While this renewed focus, including the 180-day redemption rule in the UK, may help avoid high-profile fund blow-ups, industry experts warn that it risks locking less sophisticated investors out of illiquid assets such as real estate, and could spell the end of property funds altogether.
It will be interesting to see how things play out – and whether some funds adopt a private equity-type approach going forward.
Another perennial theme that’s likely to dominate in 2021 are fund fees, particularly for UCITS. Fund fees have long been a favoured topic of ESMA, which late last year identified costs, performance and data quality as strategic supervisory priorities.
Like fund liquidity, it’s all about protecting investors – and retail investors in particular – with ESMA wary that some asset managers may be using different countries’ frameworks in order to arbitrage the rules, including rules around costs.
In January this year, therefore, ESMA announced that it was launching a Common Supervisory Action (CSA) looking at the supervision of costs and fees of UCITS across the EU.

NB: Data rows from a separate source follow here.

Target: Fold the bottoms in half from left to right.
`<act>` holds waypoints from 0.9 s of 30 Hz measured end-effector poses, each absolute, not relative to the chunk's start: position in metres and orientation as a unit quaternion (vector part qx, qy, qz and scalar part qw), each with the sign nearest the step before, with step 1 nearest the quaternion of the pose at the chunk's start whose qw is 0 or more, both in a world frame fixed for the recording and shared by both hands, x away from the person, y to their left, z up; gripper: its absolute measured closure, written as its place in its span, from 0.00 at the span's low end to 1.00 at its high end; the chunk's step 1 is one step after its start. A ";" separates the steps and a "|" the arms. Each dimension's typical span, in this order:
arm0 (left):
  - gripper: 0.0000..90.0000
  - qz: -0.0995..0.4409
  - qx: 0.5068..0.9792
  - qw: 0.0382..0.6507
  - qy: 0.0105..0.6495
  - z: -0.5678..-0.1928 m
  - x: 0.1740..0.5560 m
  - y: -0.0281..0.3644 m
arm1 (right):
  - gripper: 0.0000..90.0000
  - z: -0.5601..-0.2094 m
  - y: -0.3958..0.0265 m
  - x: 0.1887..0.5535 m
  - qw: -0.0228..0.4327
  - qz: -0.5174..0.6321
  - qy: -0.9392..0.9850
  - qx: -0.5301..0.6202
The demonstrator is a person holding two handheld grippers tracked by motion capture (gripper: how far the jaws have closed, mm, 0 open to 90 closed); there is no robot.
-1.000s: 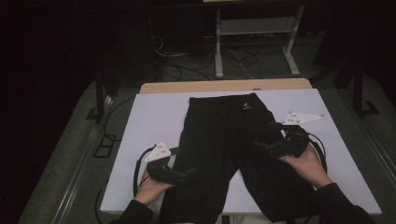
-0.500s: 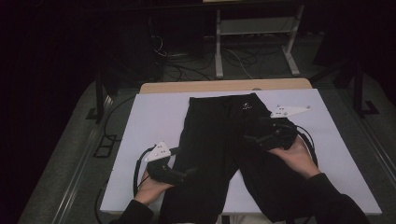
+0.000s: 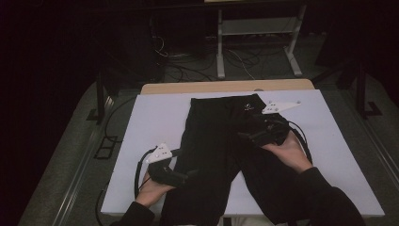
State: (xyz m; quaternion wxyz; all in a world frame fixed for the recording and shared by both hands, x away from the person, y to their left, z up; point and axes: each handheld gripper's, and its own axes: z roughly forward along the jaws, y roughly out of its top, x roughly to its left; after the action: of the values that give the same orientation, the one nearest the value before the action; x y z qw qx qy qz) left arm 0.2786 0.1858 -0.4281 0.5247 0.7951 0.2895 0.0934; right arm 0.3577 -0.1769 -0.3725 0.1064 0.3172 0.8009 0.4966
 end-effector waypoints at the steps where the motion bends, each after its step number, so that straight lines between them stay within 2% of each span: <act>1: 0.00 0.093 0.795 0.525 0.289 -0.428 0.278 0.186 | 0.00 -0.372 -0.174 0.361 0.107 0.496 0.801 0.318; 27: 0.00 0.093 0.794 0.526 0.290 -0.428 0.278 0.186 | 0.00 -0.384 -0.153 0.388 0.107 0.477 0.808 0.328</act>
State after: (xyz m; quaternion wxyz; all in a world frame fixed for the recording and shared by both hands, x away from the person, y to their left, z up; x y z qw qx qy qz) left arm 0.2784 0.1861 -0.4279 0.5263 0.7938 0.2903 0.0930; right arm 0.3877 -0.1530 -0.3838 0.1070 0.3280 0.8083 0.4771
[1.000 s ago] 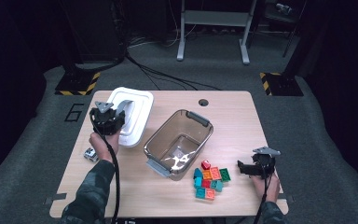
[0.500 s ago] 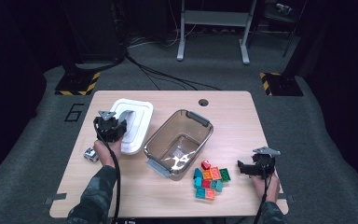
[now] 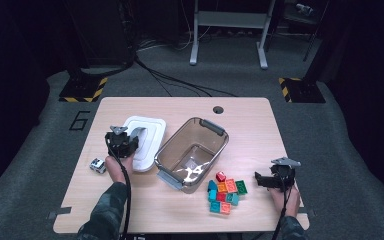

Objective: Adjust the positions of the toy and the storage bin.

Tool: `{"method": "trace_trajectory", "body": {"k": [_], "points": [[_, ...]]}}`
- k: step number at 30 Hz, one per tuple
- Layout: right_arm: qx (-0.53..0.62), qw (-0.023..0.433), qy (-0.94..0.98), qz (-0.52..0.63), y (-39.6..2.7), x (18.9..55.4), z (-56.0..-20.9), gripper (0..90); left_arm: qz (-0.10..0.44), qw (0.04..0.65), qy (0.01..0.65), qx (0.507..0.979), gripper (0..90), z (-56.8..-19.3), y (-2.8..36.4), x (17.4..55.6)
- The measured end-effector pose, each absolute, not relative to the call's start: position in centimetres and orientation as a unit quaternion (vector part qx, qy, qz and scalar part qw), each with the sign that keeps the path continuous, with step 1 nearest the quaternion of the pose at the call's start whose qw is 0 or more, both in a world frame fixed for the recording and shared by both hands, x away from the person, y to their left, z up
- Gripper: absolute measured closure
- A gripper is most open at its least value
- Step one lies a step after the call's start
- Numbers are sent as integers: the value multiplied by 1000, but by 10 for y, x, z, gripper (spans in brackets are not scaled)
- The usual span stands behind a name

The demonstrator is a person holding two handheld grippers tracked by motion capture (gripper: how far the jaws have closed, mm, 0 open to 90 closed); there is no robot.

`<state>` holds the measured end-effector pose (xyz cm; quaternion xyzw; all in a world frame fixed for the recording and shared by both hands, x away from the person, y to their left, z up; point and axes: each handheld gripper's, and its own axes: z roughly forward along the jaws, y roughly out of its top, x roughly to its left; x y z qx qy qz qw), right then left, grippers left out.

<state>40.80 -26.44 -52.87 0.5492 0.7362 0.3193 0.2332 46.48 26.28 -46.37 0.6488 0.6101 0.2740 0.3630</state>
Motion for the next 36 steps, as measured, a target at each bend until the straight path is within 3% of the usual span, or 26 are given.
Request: {"method": "trace_trajectory", "body": {"k": [20,25,27,30,36], "points": [[549,233,736,320,-264,408,-529,43,237,321,614,681,660,-496,258,470],[549,233,736,320,-264,408,-529,45,224,329,609,686,463,-488,260,470],[549,233,736,320,-264,408,-529,45,215,326,610,689,435,-487,262,470],[549,233,736,320,-264,408,-529,45,215,338,599,693,284,-478,268,466],[549,234,736,320,-264,408,-529,46,212,355,574,707,152,-457,274,452]]}}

The CSA will be conducted over the course of 2021, and the overall aim is to assess:
- How far ESMA authorised firms comply with the relevant cost-related provisions in the UCITS framework and the obligation not to impose charge undue costs to investors; and
- Whether firms which use Efficient Portfolio Management (EPM) techniques adhere to the requirements set out in the UCITS framework and in the relevant ESMA Guidelines.
That means more pressure on UCITS in 2021 and beyond. Although regulators take a positive view of the UCITS directive overall, UCITS will remain a major focus.